C’est le vide qui empoussière les trottoirs, glissé entre le sol
dur et les papiers gras. Il poudre le halètement ouvert des rues qui se
propagent en larges perspectives mauves d’espace mouvant qui ne semble mener
nulle part. Il accompagne les multiples dispersions, les envols éthérés,
blanchâtres des vieux sacs à provisions creux, quelquefois gonflés, enflés d’air,
abandonnés aux caprices du vent paresseux, nomade, flasque qui, à son gré, au gré de ses si imprévisibles hasards, les promène et les fait trébucher, tituber à l'occasion sur la chaussée.

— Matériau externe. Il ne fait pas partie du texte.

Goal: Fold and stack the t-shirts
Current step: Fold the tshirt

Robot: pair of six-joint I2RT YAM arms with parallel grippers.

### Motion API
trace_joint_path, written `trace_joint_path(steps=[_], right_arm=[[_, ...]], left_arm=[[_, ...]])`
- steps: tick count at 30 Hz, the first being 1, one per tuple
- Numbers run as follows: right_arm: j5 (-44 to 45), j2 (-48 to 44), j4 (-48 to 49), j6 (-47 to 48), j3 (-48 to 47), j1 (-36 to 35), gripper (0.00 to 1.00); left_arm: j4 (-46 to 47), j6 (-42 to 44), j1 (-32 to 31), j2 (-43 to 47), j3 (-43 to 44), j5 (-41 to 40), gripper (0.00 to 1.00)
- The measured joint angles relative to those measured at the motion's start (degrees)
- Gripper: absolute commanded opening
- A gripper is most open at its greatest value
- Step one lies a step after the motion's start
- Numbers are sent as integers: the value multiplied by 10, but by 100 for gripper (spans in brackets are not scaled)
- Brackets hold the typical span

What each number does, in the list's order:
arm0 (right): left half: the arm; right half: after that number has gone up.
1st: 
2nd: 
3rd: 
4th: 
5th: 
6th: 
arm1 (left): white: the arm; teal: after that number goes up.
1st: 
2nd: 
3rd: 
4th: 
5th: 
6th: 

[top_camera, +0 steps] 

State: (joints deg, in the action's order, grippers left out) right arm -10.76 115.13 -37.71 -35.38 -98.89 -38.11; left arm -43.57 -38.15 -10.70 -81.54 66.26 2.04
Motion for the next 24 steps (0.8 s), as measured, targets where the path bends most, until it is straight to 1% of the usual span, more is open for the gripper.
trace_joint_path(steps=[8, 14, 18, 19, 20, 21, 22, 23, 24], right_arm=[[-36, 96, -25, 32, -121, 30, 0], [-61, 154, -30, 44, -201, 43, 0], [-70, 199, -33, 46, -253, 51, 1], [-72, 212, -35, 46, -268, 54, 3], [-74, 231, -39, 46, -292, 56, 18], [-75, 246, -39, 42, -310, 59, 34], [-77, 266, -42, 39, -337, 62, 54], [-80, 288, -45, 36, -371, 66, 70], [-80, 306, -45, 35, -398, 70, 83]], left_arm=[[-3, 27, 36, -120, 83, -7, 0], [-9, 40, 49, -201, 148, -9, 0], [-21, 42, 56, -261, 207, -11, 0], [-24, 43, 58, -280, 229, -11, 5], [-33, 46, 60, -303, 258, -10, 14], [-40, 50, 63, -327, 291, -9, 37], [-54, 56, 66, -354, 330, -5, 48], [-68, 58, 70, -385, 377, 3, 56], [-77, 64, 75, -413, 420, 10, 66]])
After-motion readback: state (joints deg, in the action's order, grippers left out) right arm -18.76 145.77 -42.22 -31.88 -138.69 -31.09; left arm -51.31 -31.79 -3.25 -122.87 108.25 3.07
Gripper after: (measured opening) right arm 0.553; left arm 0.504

C’est le vide qui préside au sillage sans répit de l’errance, à la marche continue, obligée, robotique qui se trace entre les deux lignes lisses et on ne peut plus parallèles que déploient les deux
trottoirs sales et obstinément indifférents à la vie.
C’est lui qui brille, miroite sourdement là-bas, tout au bout,
au plus loin, bombé dans l’échancrure de l’horizon, qui tremble, suinte, hésite.

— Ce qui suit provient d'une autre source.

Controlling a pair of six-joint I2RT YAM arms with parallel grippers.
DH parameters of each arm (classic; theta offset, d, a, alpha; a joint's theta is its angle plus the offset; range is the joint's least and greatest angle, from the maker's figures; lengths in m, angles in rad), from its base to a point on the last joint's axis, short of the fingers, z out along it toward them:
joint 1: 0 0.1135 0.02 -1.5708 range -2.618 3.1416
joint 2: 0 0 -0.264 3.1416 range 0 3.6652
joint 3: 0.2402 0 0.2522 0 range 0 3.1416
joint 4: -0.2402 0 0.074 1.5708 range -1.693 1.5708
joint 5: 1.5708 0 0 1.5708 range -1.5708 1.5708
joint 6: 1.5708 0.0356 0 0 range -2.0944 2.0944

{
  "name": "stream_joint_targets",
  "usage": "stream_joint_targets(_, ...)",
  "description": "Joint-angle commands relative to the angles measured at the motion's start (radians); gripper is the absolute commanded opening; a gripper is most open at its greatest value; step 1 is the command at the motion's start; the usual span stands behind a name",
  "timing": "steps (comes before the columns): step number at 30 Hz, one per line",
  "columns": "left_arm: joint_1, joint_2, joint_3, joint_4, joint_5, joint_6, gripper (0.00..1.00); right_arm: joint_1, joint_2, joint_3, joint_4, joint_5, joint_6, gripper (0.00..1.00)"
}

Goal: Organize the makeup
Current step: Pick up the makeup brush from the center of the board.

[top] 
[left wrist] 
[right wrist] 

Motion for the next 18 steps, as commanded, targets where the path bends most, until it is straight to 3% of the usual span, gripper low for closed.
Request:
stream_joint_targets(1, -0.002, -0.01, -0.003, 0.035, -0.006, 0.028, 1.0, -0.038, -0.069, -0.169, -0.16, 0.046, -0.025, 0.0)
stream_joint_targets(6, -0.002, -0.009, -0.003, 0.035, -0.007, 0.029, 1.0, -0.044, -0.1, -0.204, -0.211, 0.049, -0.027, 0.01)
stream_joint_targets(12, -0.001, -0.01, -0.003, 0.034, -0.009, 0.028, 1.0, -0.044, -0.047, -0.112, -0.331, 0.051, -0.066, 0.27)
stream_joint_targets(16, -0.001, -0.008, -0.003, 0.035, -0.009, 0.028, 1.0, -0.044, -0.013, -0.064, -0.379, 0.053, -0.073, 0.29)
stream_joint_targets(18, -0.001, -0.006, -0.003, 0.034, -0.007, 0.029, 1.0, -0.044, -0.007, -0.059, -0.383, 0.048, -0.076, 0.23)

C’est lui qui fait grincer, grogner la vieille fatigue des planches de bois, au
long des pans, des segments de galerie couverte aux auvents écrasés, plombés de soleil torve. Qui leur soutire, de temps à autre, un
couinement, une sorte d' aveu discret, proféré sous la forme d’un soupir sifflant, distant et peu audible.
C’est lui qui attend, en faction aux vastes espaces des carrefours, là où la
poussière épuisée monte, s’élève, quasi tourbillonnante; aussi blanche, aussi fine, aussi férocement désincarnée, presque aussi privée de substance réelle que pourrait l'être du talc. Si silencieuse qu’elle en vient, au final, à forcer le respect ; si rêche et fantomale qu’elle convoque, tout en même temps, l’hébétude.

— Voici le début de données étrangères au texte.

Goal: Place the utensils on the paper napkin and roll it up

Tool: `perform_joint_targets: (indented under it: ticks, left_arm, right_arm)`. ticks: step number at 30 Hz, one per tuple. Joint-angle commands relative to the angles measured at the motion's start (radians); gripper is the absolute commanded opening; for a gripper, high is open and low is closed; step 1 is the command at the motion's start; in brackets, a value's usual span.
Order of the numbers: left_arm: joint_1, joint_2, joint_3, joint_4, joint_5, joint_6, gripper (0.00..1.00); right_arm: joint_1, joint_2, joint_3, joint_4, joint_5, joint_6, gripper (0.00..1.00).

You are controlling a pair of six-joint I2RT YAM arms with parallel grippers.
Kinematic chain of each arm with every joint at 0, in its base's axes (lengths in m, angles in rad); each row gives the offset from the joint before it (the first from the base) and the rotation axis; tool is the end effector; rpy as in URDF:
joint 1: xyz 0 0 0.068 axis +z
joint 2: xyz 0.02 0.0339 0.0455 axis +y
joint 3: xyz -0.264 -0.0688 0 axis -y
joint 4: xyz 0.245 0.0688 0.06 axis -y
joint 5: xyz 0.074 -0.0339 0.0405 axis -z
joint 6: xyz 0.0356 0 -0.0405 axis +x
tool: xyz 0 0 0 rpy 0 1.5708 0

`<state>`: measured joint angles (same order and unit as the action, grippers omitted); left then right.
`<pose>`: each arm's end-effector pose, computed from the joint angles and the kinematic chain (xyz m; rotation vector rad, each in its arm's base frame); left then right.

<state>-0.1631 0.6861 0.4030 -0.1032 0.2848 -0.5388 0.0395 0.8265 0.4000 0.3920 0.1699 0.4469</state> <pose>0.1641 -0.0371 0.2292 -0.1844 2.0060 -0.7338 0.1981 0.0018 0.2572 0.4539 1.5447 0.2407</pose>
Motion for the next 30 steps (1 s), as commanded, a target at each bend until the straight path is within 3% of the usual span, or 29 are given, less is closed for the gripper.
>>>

C’est lui qui, consciencieusement, méthodiquement, frôle les processions cendreuses, volontairement en retrait de pâtés d'immeubles qui tentent avec constance de lui opposer leurs façades
défraîchies, leurs mornes et monotones successions de rideaux de fer où les
tags, n' en déplaise à leur décoloration, semblent avoir encore et toujours le dessein de vous avaler
tout cru dans leurs bouches béantes, entre leurs crocs exhibés, dignes de tyrannosaures, de portes ou autres volets de bois condamnés résolument par des croix de planches disposées en X et maintenues par des clous sanguinolents de rouille ténébreuse.
C’est lui qui me pousse à avancer, à marcher, à porter mon pas
dandinant d'éternelle intruse toujours plus loin. Dans la direction de tous les mirages qui m’attendent, mais ne m'illusionnent guère.